Exercise aim: Using the records below, find every line that includes "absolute" and copy it.

Records excerpted from a collection:
^^^^

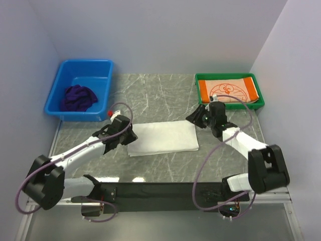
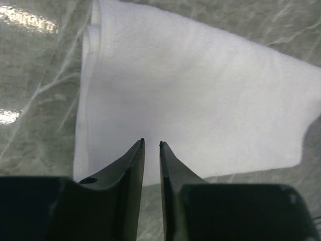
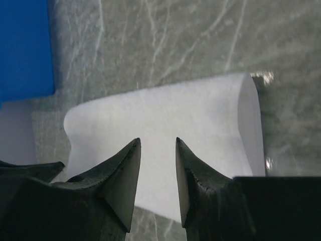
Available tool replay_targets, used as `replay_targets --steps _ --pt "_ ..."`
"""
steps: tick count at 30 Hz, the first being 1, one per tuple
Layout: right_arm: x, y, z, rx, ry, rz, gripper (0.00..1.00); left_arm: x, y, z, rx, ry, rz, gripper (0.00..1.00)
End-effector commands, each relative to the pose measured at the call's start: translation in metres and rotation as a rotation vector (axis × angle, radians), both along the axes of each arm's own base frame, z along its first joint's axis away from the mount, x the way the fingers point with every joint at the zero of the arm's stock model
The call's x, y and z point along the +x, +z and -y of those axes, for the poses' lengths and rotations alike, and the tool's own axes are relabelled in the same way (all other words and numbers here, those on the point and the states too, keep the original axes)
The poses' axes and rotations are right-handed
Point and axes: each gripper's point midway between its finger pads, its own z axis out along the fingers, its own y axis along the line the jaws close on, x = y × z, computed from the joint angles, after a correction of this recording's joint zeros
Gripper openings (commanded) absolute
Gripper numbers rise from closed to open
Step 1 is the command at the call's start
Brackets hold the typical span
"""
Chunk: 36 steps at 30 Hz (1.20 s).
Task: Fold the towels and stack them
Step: Fold the towel
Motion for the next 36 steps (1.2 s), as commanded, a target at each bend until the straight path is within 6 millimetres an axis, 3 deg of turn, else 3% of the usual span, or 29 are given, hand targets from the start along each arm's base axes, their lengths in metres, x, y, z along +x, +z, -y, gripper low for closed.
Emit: replay_targets --steps 1,2,3,4,7,10,13,19,20,24,26,27,28,30,34,36 --pt "0.04 0.012 -0.003 0.018 -0.033 0.083 0.41 0.006 -0.017 -0.002 0.016 0.012 -0.039 0.23" --pt "0.046 0.008 -0.003 0.029 -0.048 0.066 0.41 0.002 -0.029 -0.006 0.018 0.021 -0.064 0.17" --pt "0.049 -0.013 -0.002 0.021 -0.059 0.016 0.41 -0.002 -0.037 -0.008 0.017 0.022 -0.086 0.17" --pt "0.052 -0.02 -0.002 0.026 -0.068 -0.001 0.41 -0.012 -0.051 -0.013 0.009 0.027 -0.13 0.15" --pt "0.052 -0.06 0.009 0.02 -0.125 -0.105 0.41 -0.022 -0.066 -0.021 -0.026 0.044 -0.172 0.13" --pt "0.048 -0.083 0.027 0.021 -0.193 -0.17 0.41 -0.035 -0.084 -0.035 -0.031 0.073 -0.216 0.13" --pt "0.046 -0.092 0.037 0.009 -0.223 -0.203 0.41 -0.044 -0.095 -0.047 -0.039 0.103 -0.254 0.15" --pt "0.051 -0.07 0.038 -0.026 -0.172 -0.146 0.42 -0.022 -0.088 -0.068 0.005 0.142 -0.253 0.18" --pt "0.051 -0.065 0.04 -0.036 -0.172 -0.137 0.42 -0.009 -0.077 -0.066 0.003 0.142 -0.223 0.19" --pt "0.042 -0.032 0.043 -0.076 -0.139 -0.068 0.42 0.01 -0.052 -0.062 0.011 0.113 -0.168 0.24" --pt "0.029 -0.029 0.043 -0.092 -0.109 -0.079 0.42 0.017 -0.037 -0.066 0.038 0.118 -0.13 0.29" --pt "0.023 -0.017 0.039 -0.074 -0.082 -0.055 0.42 0.016 -0.034 -0.067 0.043 0.118 -0.123 0.31" --pt "0.012 -0.021 0.034 -0.074 -0.052 -0.071 0.42 0.018 -0.025 -0.068 0.041 0.121 -0.095 0.33" --pt "0.0 -0.008 0.023 -0.053 0.01 -0.032 0.42 0.015 -0.022 -0.07 0.044 0.123 -0.085 0.36" --pt "-0.046 -0.016 -0.01 -0.017 0.172 -0.089 0.42 0.006 -0.025 -0.069 0.03 0.105 -0.086 0.36" --pt "-0.058 -0.02 -0.018 -0.01 0.202 -0.103 0.42 0.002 -0.029 -0.066 0.011 0.094 -0.089 0.35"
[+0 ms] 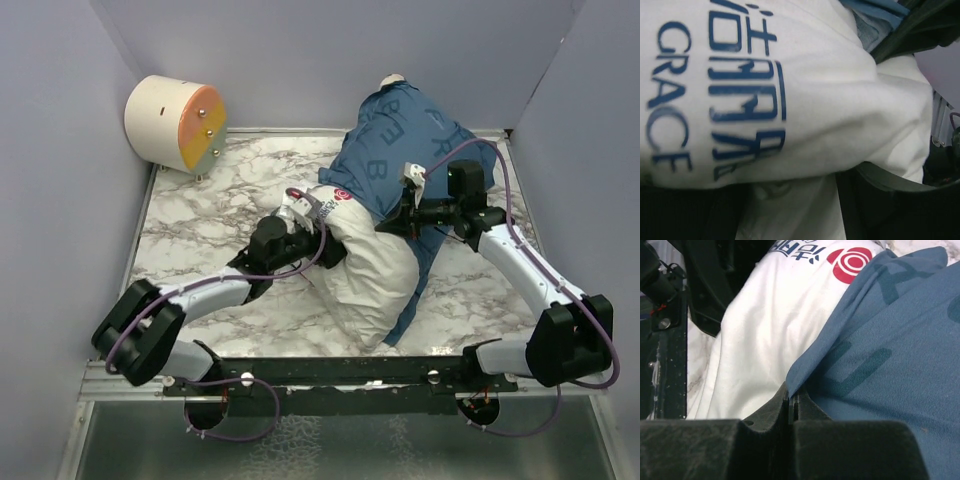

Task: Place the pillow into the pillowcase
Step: Stuff the pillow into the pillowcase.

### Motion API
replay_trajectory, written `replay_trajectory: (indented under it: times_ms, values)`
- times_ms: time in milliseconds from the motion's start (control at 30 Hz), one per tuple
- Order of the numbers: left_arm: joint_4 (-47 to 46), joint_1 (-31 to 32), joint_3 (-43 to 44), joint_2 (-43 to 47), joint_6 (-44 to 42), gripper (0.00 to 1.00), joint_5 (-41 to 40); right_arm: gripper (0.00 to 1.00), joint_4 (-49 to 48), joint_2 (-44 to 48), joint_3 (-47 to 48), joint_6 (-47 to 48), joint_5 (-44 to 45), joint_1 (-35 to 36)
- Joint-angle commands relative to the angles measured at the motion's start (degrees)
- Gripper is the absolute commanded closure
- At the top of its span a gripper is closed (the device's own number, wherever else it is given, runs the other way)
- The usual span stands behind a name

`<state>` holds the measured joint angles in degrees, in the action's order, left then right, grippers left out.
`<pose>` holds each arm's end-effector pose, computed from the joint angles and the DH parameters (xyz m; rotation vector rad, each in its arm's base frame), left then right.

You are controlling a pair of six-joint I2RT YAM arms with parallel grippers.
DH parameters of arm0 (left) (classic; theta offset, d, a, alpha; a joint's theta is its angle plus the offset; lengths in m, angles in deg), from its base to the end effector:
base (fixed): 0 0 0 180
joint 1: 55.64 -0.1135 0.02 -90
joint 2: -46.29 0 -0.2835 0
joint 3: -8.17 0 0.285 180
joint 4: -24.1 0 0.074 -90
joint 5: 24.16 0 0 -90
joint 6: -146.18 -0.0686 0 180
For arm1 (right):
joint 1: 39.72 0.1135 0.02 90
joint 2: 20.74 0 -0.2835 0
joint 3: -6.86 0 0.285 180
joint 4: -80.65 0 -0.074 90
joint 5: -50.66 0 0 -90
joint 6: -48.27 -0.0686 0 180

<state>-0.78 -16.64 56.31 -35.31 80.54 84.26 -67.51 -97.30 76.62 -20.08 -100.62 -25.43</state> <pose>0.2614 -0.2396 0.2161 0.4843 1.7749 -1.0748 0.2959 0.1374 0.2887 -1.1358 1.6923 1.0982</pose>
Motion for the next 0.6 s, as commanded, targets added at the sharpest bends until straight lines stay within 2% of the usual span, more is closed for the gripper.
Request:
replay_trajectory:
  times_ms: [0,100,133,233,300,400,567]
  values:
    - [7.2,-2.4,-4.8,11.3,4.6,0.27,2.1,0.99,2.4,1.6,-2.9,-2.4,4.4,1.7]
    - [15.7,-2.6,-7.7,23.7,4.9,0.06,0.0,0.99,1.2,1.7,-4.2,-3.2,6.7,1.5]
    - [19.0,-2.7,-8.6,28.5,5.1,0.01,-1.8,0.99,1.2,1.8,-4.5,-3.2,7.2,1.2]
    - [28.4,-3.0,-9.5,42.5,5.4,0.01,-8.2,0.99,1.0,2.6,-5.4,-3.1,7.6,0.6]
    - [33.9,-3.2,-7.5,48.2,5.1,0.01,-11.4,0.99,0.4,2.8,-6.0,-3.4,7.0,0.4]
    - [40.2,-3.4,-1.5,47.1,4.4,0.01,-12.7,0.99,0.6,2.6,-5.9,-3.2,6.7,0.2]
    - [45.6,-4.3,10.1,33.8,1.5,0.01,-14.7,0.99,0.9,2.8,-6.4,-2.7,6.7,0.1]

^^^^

Reply:
Gripper openings (commanded) absolute
- Gripper is the absolute commanded closure

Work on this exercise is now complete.